L’enjeu est lourd pour Servier, qui risque une interdiction d’exercer. Ce«serait catastrophique», a déclaré au magazine l’ Usine nouvelle sa directrice des affaires extérieures, Lucy Vincent. Mais «nous sommes sereins devant la solidité de notre dossier scientifique et technique» ,a-t-elle ajouté. «C’est une affaire unique, lui répond la Dr Irène Frachon, pneumologue au CHU de Brest, qui a été décisive dans la révélation de l’affaire. Elle ne relève en rien de problèmes classiques de l’industrie pharmaceutique, c’est une affaire de grand banditisme.»

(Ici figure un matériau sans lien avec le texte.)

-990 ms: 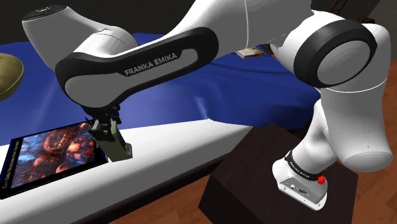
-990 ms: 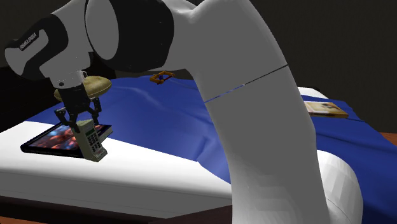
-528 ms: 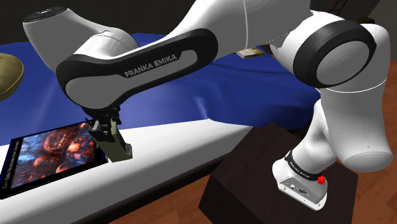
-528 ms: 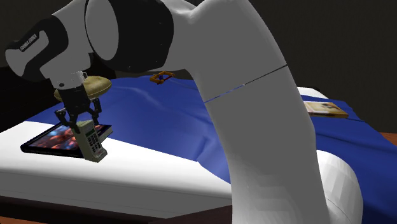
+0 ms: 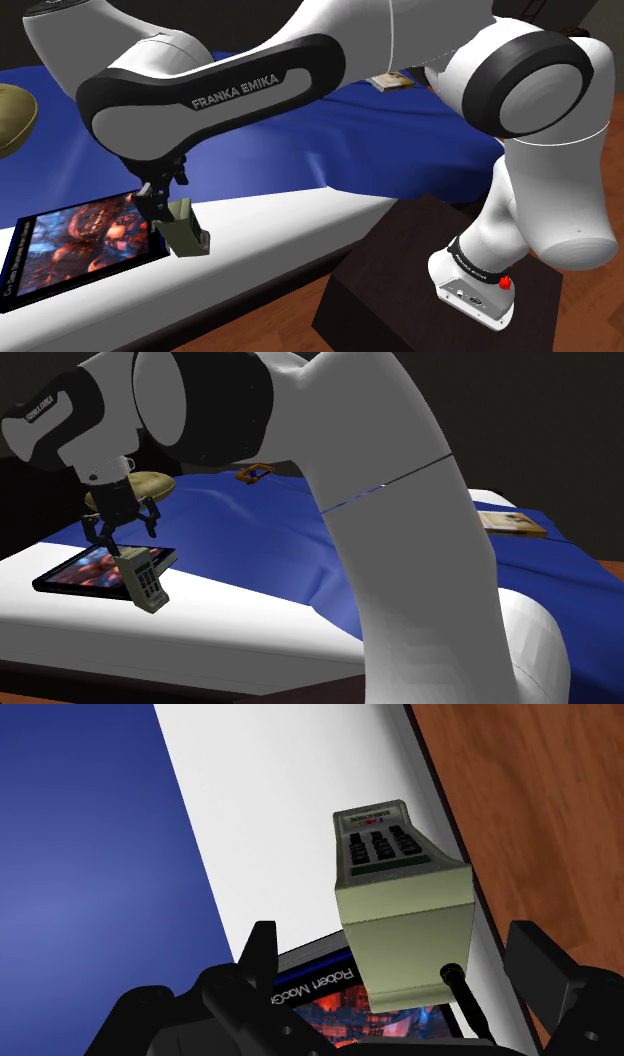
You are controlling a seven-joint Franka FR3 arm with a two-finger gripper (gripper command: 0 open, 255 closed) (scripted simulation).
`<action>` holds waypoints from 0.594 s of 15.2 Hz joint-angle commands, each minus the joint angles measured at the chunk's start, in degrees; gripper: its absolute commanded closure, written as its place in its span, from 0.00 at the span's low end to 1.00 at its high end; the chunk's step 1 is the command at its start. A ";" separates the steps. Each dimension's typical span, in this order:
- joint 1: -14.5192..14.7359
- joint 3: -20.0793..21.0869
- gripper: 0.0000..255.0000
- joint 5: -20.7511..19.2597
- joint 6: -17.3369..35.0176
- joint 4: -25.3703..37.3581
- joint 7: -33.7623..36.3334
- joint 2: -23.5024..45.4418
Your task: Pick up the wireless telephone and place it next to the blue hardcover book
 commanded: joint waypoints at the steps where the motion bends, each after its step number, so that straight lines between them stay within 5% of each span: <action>1: 0.19 0.09 0.00 0.14 -3.25 2.83 -0.15 -0.40; 9: 0.30 0.12 0.00 0.18 -4.77 4.35 -0.22 -0.40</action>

Le procès sera-t-il maintenu ?

L’audience va débuter par une bataille de procédure. Servier n’a pas engagé Me Hervé Témime par hasard. Ce redoutable expert va tenter de tuer le procès dans l’œuf : il a annoncé qu’il soulèvera deux questions prioritaires de constitutionnalité (QPC). Dont l’une dénonce l’existence de deux procédures parallèles. «Il nous apparaît impensable d’être jugés à Nanterre pour des faits tronqués et sur lesquels enquêtent déjà des juges d’instruction parisiens extrêmement dynamiques», plaide-t-il. Si le tribunal jugeait la demande recevable, le procès serait reporté de trois à six mois et serait susceptible d’être annulé par le Conseil constitutionnel.

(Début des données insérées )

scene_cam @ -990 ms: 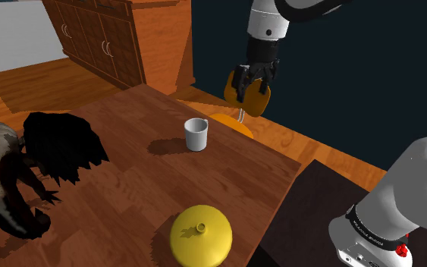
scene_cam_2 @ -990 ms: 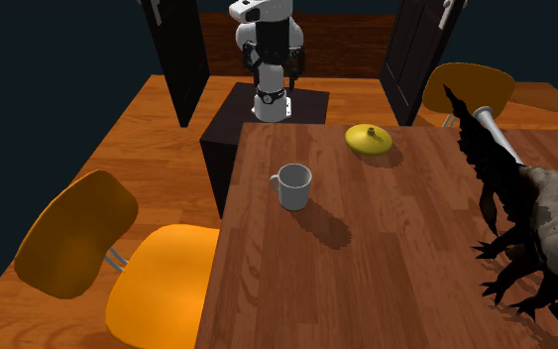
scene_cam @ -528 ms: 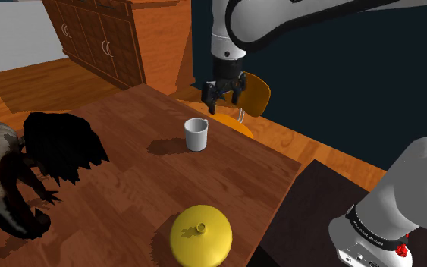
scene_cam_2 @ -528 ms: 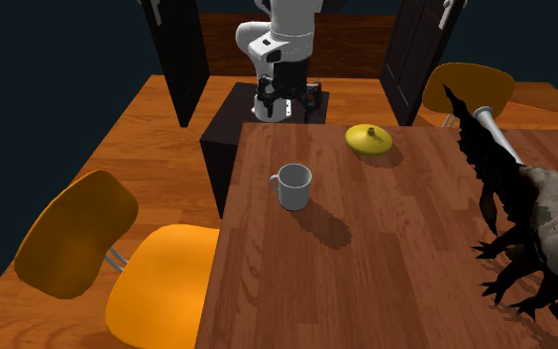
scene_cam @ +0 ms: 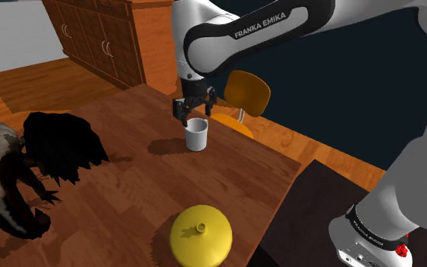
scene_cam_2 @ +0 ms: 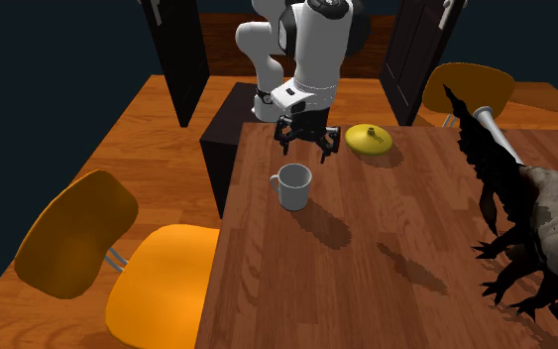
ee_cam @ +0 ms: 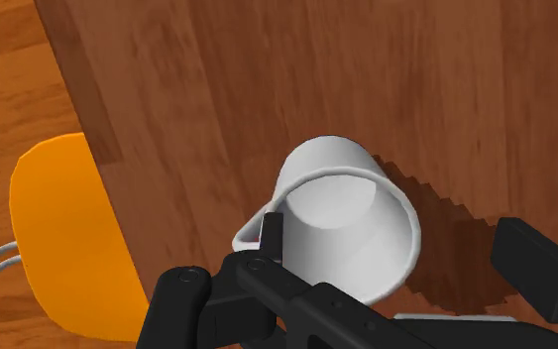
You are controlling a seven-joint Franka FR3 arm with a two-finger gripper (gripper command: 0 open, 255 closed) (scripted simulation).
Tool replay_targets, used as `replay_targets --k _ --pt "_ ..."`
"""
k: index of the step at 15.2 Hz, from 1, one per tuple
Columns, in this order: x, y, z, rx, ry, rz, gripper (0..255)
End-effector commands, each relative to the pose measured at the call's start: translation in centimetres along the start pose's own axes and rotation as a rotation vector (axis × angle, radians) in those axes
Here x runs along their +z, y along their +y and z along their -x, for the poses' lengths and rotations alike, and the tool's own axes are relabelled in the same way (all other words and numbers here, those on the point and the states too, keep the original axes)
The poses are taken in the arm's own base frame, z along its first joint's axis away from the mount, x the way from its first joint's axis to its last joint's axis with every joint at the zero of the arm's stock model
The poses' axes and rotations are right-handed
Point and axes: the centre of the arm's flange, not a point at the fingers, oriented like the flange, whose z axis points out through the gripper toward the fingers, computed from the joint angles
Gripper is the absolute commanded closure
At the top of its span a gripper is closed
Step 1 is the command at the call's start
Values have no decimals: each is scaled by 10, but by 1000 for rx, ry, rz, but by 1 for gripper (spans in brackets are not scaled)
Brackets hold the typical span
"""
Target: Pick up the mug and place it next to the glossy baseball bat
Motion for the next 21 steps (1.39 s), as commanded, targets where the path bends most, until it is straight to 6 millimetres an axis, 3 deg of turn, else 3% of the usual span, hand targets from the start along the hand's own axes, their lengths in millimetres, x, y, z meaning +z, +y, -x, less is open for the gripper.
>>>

Les avocats des victimes ne sont «pas inquiets», puisque la Cour de cassation a déjà décidé à deux reprises de ne pas regrouper l’affaire à Paris. Hervé Témime va abattre une seconde carte : il soulèvera d’autres points de droit susceptibles d’entraîner un renvoi.

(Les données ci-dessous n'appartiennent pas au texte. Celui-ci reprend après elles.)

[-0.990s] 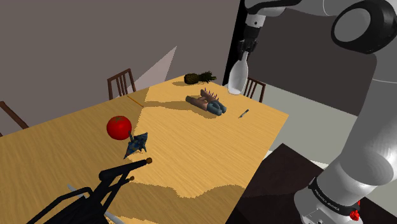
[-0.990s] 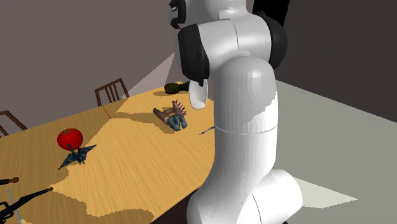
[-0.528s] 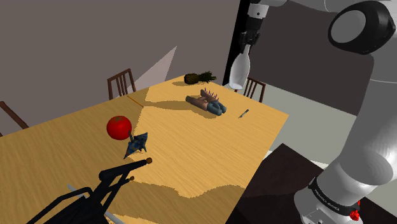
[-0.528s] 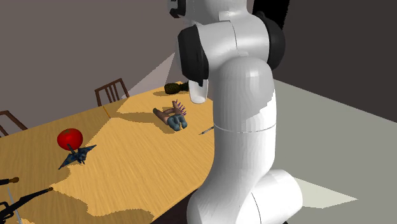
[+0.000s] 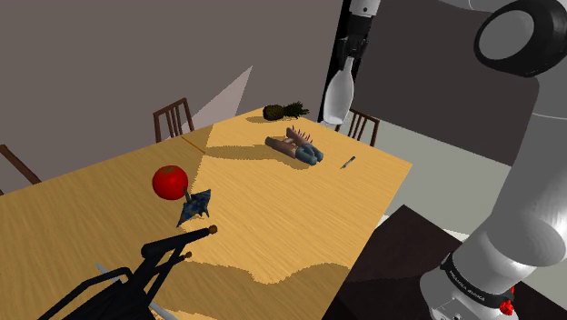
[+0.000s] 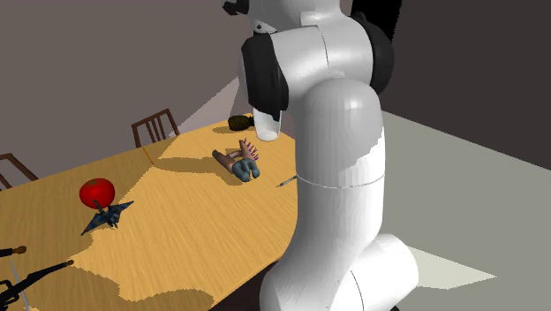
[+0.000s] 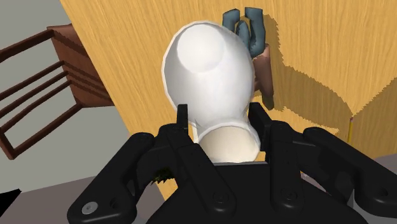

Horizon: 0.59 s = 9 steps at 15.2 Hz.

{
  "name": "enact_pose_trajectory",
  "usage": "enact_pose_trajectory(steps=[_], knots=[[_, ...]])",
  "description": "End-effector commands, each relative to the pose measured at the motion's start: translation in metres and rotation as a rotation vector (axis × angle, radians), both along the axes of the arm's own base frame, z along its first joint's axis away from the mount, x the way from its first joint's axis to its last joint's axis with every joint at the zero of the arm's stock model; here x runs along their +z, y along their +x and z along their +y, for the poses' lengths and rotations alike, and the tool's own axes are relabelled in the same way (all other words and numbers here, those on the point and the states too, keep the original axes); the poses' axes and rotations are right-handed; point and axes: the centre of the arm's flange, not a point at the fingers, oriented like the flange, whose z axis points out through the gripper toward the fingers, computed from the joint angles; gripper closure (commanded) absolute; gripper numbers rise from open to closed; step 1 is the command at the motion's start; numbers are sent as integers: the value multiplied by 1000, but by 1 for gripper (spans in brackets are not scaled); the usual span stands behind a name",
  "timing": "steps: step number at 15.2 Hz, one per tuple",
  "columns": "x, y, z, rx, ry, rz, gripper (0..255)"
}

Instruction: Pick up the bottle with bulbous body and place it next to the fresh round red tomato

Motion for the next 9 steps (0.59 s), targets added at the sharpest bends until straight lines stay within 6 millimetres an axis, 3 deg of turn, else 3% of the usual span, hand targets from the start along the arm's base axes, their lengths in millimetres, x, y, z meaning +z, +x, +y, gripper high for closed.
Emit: enact_pose_trajectory(steps=[1, 9], knots=[[-2, -3, 28, 0, 0, -1, 255], [-2, -10, 133, 0, 0, -1, 255]])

Que reprochent les victimes au laboratoire ?

Les parties civiles ont choisi de concentrer leurs tirs sur une seule accusation, «très simple» : «Servier n’a pas informé les consommateurs de la dangerosité du médicament.» Une étude du laboratoire de 1993, jamais publiée, démontre que le Mediator est transformé («métabolisé») par le corps en norfenfluramine. Exactement comme le Ponderal et l’Isoméride, deux coupe-faim de Servier retirés du marché pour des raisons de sécurité en 1997. Or, une étude scientifique, publiée en 2000, démontre que la norfenfluramine est responsable des graves effets secondaires communs aux trois molécules. «Servier savait depuis 1993 que le taux de norfenfluramine dans le sang produit par le Mediator était semblable à celui de l’Isoméride et du Ponderal. Ces données, ils les ont cachées», dit Me Honnorat. «Depuis qu’il sait, en 2000 que la norfenfluramine est un produit toxique, Servier avait l’obligation d’informer les patients que c’était le métabolite actif du Mediator. Il ne l’a pas fait, ce qui a mis leur santé en danger» , ajoute Me Joseph-Oudin.

Comment Servier va-t-il se défendre ?

Le laboratoire veut démontrer que la norfenfluramine est un métabolite mineur du Mediator. «On ne savait pas que le Mediator pouvait avoir des effets néfastes avant les années 2000», a assuré Lucy Vincent. Servier va produire un volumineux dossier, qu’il promet de «rendre le plus clair possible», sur «la nature du médicament et […] son efficacité». Le laboratoire ne s’en cache pas, sa stratégie repose sur un glissement : il s’agit non pas de débattre de la tromperie, où le dossier risque d’être accablant, mais du rapport bénéfices-risques du Mediator. Servier va demander une expertise pharmacologique, voire un supplément d’information permettant au tribunal de diligenter des investigations. Bref, Servier veut lancer un débat scientifique, en insistant sur le caractère «complexe» et «technique» du dossier. Tout l’inverse de la volonté de simplicité des parties civiles, qui accusent Servier de vouloir noyer ce scandale sous une pluie de détails.